A potential debt crisis is putting pressure on Nigeria’s state governments, as they face difficulties dealing with the harmful effects of a shortage of foreign currency and low income from local sources. According to a recent report by BusinessDay, the combined domestic debt of 36 states and the Federal Capital Territory (FCT) was N5.86 trillion as of December 2023, and the foreign debt was $4.61 billion.
Experts warn that the naira’s drop in value has caused the states’ foreign debts in naira terms over the past year.
“The depreciation in exchange rate has significantly escalated their debt profile,” Muda Yusuf, the head of the Centre for Promotion of Private Enterprise (CPPE)

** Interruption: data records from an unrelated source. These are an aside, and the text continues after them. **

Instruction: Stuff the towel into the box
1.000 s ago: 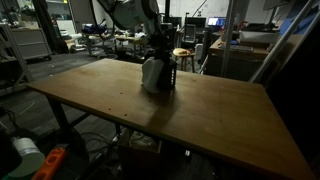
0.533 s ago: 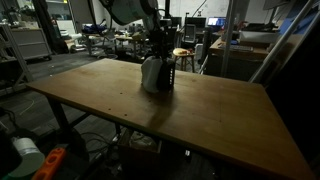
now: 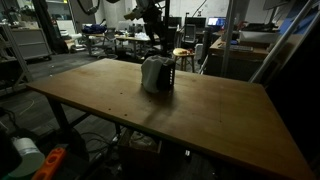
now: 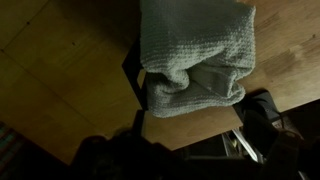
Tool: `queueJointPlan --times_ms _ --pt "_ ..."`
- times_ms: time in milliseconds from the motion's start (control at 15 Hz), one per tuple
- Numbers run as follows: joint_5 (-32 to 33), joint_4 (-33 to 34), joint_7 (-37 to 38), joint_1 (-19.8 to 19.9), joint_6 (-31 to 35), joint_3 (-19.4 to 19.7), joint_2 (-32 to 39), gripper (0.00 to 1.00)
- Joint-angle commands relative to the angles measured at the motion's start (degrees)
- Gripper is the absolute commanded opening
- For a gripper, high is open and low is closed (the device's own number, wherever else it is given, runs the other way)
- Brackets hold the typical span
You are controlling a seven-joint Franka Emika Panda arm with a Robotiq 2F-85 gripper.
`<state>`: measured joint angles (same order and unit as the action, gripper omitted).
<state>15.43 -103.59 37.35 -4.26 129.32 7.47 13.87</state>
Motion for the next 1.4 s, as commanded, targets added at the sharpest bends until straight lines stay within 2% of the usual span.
queueJointPlan --times_ms 0,267,600,1333 --pt "-0.16 -3.31 -2.7 0.22 -0.6 -1.75 -3.39 0.7" --pt "-0.28 -4.25 -3.67 0.23 -0.64 -2.95 -3.78 0.37" --pt "-0.36 -4.21 -4.62 0.46 -0.85 -3.26 -3.34 0.0" --pt "-0.47 -1.81 -5.14 0.24 -2.05 -3.17 3.07 0.0"
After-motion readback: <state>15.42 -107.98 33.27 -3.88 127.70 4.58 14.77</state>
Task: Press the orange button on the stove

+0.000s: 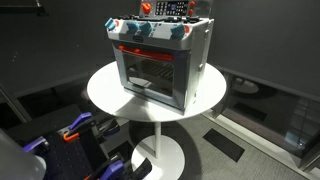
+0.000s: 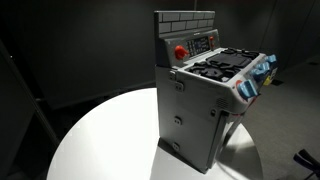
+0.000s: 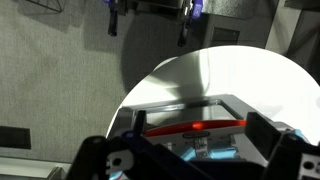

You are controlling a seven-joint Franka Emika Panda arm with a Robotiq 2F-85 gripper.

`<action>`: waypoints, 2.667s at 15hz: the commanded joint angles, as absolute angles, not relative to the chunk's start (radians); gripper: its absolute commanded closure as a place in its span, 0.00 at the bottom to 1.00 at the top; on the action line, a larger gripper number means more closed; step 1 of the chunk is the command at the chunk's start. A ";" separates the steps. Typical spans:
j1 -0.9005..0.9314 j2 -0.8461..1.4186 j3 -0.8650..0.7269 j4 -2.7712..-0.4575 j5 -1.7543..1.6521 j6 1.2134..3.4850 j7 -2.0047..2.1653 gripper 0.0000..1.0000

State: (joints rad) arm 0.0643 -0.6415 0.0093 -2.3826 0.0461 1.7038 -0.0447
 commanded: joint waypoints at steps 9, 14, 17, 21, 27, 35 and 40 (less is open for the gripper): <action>0.024 -0.408 0.030 -2.178 -0.024 1.955 -0.001 0.00; 0.003 -0.281 0.026 -2.127 -0.062 2.101 0.025 0.00; -0.009 -0.203 0.023 -2.086 -0.079 2.162 0.046 0.00; -0.017 -0.122 0.020 -2.030 -0.098 2.190 0.072 0.00; -0.010 -0.102 0.014 -2.027 -0.090 2.195 0.069 0.00; -0.009 -0.078 0.015 -2.011 -0.092 2.217 0.082 0.00; -0.006 -0.022 0.018 -1.993 -0.100 2.294 0.093 0.00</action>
State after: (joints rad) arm -0.0113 -0.0592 0.0183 -2.0223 -0.0897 2.2597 0.0721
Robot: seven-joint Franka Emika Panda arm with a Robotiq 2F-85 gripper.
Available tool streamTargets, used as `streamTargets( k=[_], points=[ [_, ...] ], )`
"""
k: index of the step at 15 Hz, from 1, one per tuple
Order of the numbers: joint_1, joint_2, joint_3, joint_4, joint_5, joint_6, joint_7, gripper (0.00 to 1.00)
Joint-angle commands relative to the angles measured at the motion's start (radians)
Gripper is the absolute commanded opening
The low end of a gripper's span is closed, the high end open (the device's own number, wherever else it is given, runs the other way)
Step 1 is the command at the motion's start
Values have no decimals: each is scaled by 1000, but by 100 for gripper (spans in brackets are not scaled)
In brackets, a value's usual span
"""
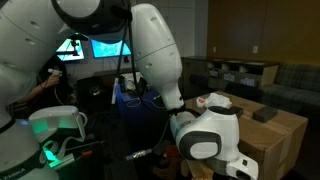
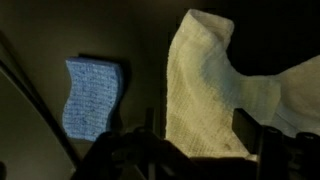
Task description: Put the white towel on the table, then the blue sponge on the box, the right duster on the table, the moose doll on the box, the duster on the table, the turnip plushie on the box, the plastic on the table and finally the first left duster on the box
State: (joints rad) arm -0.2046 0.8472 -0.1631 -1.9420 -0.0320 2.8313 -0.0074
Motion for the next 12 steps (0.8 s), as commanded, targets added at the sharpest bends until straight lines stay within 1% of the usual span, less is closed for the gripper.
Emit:
streamTargets(
  k=[1, 4, 8, 12],
  points=[
    [-27, -17, -14, 4, 25, -2, 16, 100],
    [-59, 3, -16, 24, 39, -11, 23, 100],
    [-114, 31, 6, 57, 67, -35, 10, 100],
    [-151, 84, 16, 122, 93, -66, 10, 100]
  ],
)
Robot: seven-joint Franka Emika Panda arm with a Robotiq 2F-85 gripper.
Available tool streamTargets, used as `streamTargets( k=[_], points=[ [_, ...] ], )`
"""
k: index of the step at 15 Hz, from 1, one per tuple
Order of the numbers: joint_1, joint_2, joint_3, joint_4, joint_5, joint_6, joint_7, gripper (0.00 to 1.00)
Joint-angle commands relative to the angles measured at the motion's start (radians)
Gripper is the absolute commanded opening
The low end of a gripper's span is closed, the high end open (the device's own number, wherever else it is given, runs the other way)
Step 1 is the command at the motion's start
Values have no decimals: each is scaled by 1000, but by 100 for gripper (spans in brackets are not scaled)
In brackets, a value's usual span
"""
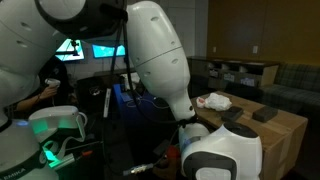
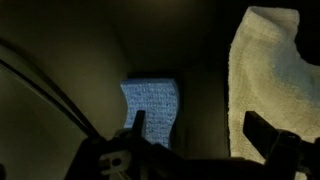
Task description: Put the white towel on the table, then the blue sponge on the box, the right duster on the table, the moose doll on the box, the duster on the table, the turnip plushie on the box, the plastic on the table and finally the first left duster on the box
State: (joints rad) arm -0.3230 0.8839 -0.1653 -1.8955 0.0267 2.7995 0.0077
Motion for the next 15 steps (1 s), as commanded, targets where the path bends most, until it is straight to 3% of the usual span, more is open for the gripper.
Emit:
streamTargets(
  k=[1, 15],
  points=[
    [-46, 59, 24, 94, 40, -48, -11, 100],
    [-145, 261, 51, 403, 81, -235, -23, 100]
  ],
)
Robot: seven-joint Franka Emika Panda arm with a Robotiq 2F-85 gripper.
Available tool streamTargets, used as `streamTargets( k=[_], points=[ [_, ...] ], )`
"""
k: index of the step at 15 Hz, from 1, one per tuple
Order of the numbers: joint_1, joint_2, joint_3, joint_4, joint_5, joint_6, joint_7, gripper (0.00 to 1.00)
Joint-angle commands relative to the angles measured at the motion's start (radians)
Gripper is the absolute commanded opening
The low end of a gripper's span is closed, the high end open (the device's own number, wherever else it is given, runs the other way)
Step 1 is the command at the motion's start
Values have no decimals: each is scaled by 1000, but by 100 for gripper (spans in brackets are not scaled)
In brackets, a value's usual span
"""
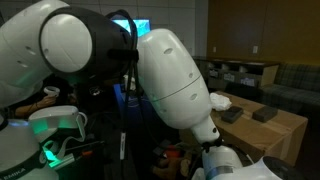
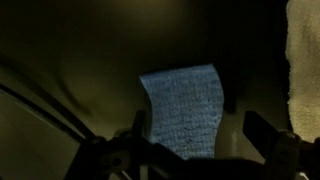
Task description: Put the white towel on the table, then the blue sponge on the box, the right duster on the table, the moose doll on the box, the duster on the table, the turnip plushie on the box, the plastic on the table and finally the first left duster on the box
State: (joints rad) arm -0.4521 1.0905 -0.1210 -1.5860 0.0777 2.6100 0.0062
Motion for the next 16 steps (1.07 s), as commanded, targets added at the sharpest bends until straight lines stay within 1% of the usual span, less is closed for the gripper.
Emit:
streamTargets(
  k=[1, 5, 9, 13, 14, 15, 16],
  points=[
    [-18, 67, 4, 111, 30, -55, -21, 100],
    [-35, 111, 10, 178, 33, -97, -31, 100],
    [-60, 141, 27, 244, 47, -168, -56, 100],
    [-64, 146, 33, 276, 50, -221, -81, 100],
    [-59, 147, 30, 280, 47, -230, -83, 90],
    [-55, 142, 29, 274, 43, -233, -88, 75],
    [-51, 139, 28, 272, 41, -236, -90, 68]
  ],
)
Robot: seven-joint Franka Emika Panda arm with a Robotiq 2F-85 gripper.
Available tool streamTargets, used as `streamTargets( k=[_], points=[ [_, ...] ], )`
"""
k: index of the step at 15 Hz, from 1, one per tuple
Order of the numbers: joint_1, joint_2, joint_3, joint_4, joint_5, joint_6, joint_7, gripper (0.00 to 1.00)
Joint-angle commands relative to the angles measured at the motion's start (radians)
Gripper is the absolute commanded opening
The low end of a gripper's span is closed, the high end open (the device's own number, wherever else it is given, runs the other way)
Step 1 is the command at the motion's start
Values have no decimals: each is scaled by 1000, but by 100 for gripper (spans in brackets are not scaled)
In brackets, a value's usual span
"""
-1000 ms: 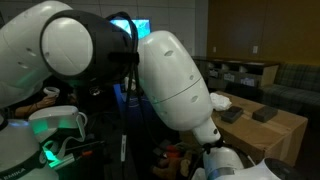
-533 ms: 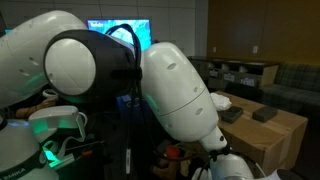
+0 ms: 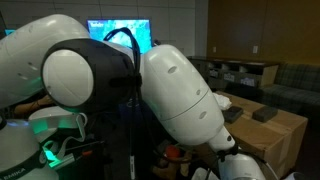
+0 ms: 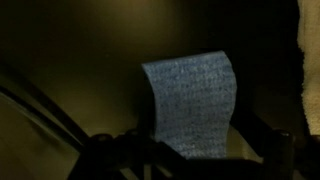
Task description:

Most state governments struggle with low revenue generation. The National Bureau of Statistics stated that in 2023, the 36 states together earned N3.53 trillion from their own efforts. They also got N5.4 trillion from a shared fund called FAAC. This adds up to a total of N8.9 trillion in revenue.
To ensure that a country’s debt remains manageable, experts recommend that governments should reduce their dependence on borrowing from other countries, create strong systems for clear and honest debt management, and focus on increasing their own income. “A government’s ability to manage its finances and keep its debt sustainable in the long run depends on its capacity to generate income from within,” said Iniobong Usen, Head of research and Policy Advisory at BudgIT.
As the situation develops, state governments need to take active steps to prevent a growing debt problem and ensure their financial stability for the future.